Talk:Spectral density
|
Physics is not the only field in which this concept appears, although I am not ready to write an article on its use in mathematics or statistics. Is any other Wikipedian? Michael Hardy 20:11 Mar 28, 2003 (UTC)
middle c
" then the pressure variations making up the sound wave would be the signal and "middle C and A" are in a sense the spectral density of the sound signal."
- What does that mean? - Omegatron 13:39, May 23, 2005 (UTC)
My idea is to write an article such that the first paragraph would be useful to the newcomer to the subject. I may not have succeeded here, so please fix it if you have a better idea. I just don't want to start the article with "In the space of Lebesgue integrable functions..." PAR 14:58, 23 May 2005 (UTC)
- yeah i hate that! i see what you're trying to say now... hmm... - Omegatron 16:57, May 23, 2005 (UTC)
stationarity
"If the signal is not stationary then the same methods used to calculate the spectral density can still be used, but the result cannot be called the spectral density."
- Are you sure of that? - Omegatron 13:39, May 23, 2005 (UTC)
Well, no. It was a line taken from the "power spectrum" article which I merged with this one. Let's check the definition. If you find it to be untrue, please delete it.
- I'll try to find something. -Omegatron 16:57, May 23, 2005 (UTC)
- It seems that this is true. They are considering the power spectrum to only apply to a stationary signal, and when you take a measurement of a non-stationary signal you are approximating. I know to take the spectrum of an audio clip with an FFT, you window the clip and either pad to infinity with zeros or loop to infinity, which sort of turns it into a stationary signal. - Omegatron 17:56, May 23, 2005 (UTC)
I'm starting to wonder about this. I think of a stationary process as a noise signal, with a constant average value, and a constant degree of correlation from one point to the next (with white noise having no correlation). I don't understand the meaning of stationary if its not with respect to noise, so I don't know whether the top statement is true or not. I'm not sure I understand what you mean by stationary in your example either. PAR 21:18, 23 May 2005 (UTC)

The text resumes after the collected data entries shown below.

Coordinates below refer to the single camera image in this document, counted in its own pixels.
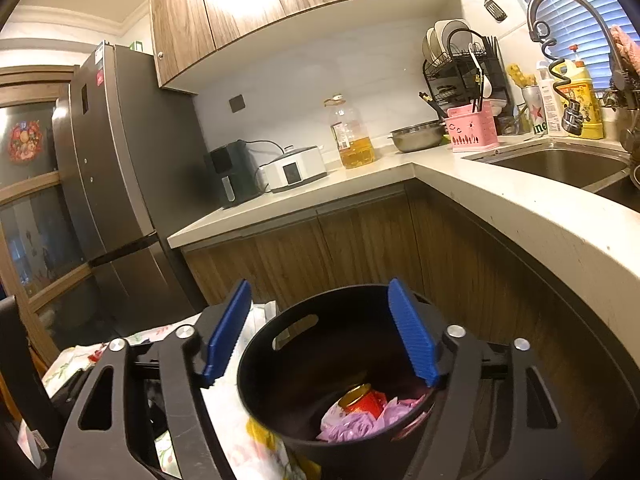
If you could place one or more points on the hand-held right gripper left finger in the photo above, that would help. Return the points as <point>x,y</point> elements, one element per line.
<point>227,332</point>

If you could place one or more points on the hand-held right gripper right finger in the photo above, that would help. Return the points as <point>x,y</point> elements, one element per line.
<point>415,335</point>

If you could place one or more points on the red paper cup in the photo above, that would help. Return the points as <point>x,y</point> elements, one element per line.
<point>362,402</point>

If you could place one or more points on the black trash bin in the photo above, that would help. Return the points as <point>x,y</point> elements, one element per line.
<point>310,360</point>

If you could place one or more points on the purple plastic bag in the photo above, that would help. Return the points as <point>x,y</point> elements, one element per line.
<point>350,427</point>

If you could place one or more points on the wooden base cabinet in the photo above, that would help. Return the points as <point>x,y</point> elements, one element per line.
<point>350,240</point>

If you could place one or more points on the floral tablecloth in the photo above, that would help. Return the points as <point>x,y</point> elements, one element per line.
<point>252,452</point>

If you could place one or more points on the black air fryer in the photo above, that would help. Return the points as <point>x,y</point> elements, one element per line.
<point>230,175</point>

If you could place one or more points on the white rice cooker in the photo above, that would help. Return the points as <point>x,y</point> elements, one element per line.
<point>295,170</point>

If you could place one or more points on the steel bowl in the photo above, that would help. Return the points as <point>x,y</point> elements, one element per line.
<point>417,137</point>

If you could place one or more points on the grey refrigerator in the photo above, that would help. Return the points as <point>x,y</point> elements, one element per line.
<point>125,160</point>

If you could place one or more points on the cooking oil bottle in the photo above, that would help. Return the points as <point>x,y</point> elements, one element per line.
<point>350,145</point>

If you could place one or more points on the pink utensil holder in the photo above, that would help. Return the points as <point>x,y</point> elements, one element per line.
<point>470,132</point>

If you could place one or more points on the steel sink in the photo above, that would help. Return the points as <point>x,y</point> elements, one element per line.
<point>550,165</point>

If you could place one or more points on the wooden glass door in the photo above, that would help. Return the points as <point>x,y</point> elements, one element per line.
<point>30,187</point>

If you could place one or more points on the black dish rack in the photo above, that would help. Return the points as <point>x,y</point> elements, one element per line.
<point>450,90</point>

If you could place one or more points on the white pump bottle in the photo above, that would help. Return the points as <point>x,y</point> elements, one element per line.
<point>552,105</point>

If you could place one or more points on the white ladle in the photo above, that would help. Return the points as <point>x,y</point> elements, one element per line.
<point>475,65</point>

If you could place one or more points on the round red door decoration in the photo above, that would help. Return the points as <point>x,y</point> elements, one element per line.
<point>24,141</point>

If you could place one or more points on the yellow detergent bottle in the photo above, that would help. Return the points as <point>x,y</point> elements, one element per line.
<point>592,105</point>

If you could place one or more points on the white plate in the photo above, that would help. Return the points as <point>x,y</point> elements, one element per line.
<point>450,32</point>

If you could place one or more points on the black faucet rack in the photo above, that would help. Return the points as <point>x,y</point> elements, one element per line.
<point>622,90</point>

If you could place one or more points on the pink cloth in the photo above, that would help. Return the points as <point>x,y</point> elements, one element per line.
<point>627,47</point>

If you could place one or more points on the white window blind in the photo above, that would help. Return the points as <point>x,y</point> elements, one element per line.
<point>595,25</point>

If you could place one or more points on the dark wall socket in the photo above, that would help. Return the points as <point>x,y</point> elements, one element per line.
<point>237,103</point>

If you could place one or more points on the wooden wall cabinet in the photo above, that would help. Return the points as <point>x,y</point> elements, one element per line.
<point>250,10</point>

- Yeah, my concept of "stationarity" is not terribly well-defined, either. I'm pretty sure a sinusoid is stationary, and a square or triangle wave would be. As far as the power spectrum is concerned, stationary means that the spectrum will be the same no matter what section of the signal you window and measure. An audio signal would not be stationary, for instance. But I am thinking in terms of spectrograms and I'm not really sure of the mathematical foundations behind this. - Omegatron 21:25, May 23, 2005 (UTC)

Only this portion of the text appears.